Only the first line of the listing and the lines after it, up to and including the one containing "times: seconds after", should be retyped exactly.

**SOURCE MATERIAL**
+ + +

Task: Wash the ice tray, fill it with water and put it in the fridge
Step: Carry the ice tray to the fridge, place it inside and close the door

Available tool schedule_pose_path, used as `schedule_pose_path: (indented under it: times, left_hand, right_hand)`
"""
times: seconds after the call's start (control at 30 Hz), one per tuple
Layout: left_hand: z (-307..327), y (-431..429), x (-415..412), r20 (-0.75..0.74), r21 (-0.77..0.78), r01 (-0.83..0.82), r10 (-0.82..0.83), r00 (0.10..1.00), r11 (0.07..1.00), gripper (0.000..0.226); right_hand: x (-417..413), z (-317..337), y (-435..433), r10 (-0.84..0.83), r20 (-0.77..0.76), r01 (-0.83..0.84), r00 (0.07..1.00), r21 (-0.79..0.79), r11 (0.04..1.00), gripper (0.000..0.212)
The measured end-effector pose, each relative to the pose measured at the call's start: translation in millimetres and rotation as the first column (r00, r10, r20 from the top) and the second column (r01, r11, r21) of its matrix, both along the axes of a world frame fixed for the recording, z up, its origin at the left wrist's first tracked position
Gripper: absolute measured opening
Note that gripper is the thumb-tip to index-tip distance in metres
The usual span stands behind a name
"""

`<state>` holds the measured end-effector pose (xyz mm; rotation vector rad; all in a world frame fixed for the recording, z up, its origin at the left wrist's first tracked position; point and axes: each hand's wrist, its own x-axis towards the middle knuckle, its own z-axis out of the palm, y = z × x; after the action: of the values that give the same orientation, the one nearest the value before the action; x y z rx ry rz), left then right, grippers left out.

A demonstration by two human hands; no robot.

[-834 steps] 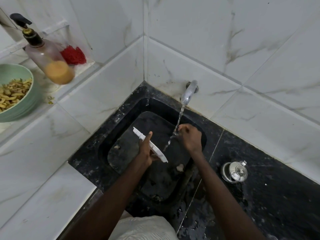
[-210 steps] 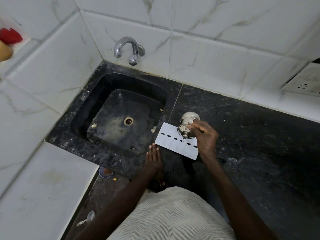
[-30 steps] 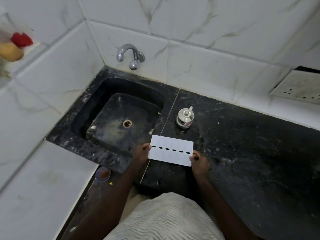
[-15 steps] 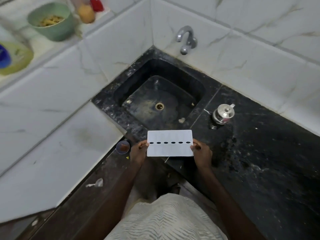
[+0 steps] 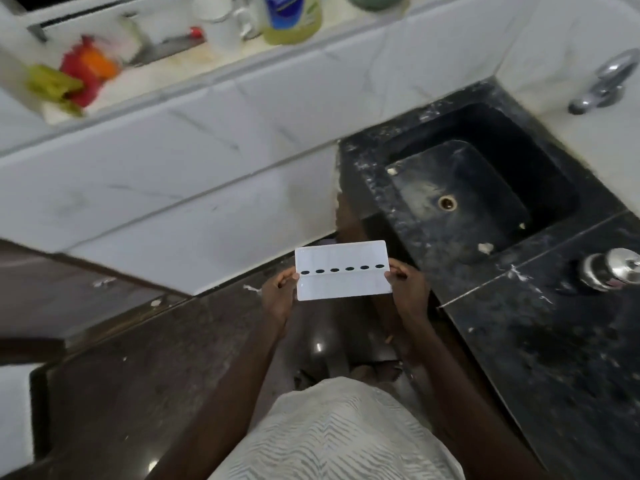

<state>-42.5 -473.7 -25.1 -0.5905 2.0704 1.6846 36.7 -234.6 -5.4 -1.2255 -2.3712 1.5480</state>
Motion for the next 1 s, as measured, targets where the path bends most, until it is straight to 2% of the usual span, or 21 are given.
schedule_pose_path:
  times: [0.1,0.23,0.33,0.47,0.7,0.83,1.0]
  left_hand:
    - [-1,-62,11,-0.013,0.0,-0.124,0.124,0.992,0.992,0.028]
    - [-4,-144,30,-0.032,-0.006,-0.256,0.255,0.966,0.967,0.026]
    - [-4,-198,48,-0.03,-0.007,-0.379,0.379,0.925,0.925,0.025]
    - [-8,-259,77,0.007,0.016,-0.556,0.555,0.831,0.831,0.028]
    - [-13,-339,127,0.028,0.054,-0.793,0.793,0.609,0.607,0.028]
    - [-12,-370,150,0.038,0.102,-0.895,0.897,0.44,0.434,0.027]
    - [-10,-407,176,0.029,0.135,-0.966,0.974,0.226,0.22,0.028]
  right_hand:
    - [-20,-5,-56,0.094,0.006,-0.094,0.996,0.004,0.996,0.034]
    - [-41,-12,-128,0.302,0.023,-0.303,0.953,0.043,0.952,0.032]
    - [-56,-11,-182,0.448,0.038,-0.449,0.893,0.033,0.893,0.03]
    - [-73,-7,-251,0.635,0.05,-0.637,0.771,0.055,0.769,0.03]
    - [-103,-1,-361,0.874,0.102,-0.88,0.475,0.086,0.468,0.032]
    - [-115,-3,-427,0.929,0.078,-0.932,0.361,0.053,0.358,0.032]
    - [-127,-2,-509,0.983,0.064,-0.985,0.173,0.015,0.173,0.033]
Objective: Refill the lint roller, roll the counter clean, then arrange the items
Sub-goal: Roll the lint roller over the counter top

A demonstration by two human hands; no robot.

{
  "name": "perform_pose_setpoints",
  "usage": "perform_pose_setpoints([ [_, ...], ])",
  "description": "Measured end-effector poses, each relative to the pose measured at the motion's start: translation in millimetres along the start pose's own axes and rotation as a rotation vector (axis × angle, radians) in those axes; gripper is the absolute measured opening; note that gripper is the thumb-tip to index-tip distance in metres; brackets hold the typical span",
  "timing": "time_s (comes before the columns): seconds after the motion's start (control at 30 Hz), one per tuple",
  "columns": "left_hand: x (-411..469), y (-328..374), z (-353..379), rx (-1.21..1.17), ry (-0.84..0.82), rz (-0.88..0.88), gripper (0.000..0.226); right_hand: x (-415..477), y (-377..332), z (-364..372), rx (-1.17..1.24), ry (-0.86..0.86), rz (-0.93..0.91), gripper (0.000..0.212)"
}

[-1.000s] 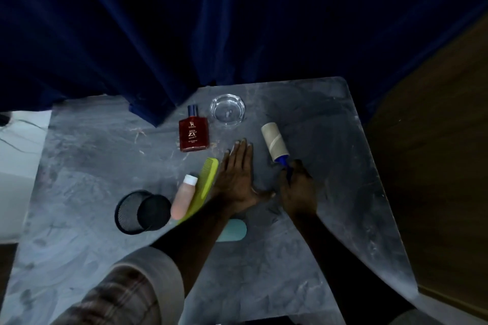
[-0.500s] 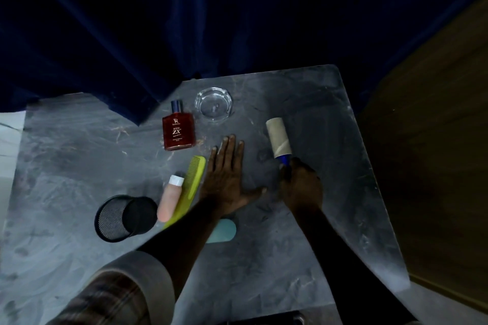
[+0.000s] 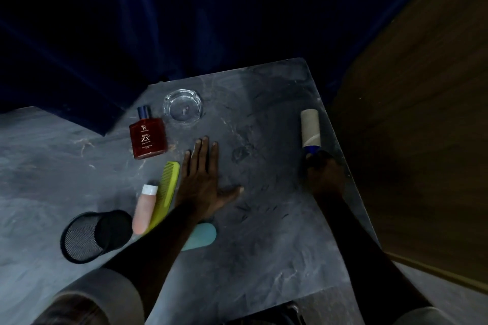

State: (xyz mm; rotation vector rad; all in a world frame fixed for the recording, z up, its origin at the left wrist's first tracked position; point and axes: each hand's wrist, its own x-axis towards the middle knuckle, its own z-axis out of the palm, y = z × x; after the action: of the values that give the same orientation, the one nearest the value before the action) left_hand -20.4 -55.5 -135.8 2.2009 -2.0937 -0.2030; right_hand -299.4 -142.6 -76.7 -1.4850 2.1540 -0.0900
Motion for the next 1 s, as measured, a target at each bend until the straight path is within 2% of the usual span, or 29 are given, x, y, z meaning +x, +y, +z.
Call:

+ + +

**EXERCISE RESPONSE**
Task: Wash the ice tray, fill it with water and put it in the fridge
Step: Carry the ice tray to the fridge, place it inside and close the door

Available tool schedule_pose_path, used as `schedule_pose_path: (indented under it: times, left_hand, right_hand)`
"""
times: seconds after the call's start (control at 30 Hz), one per tuple

The output above is complete as it stands.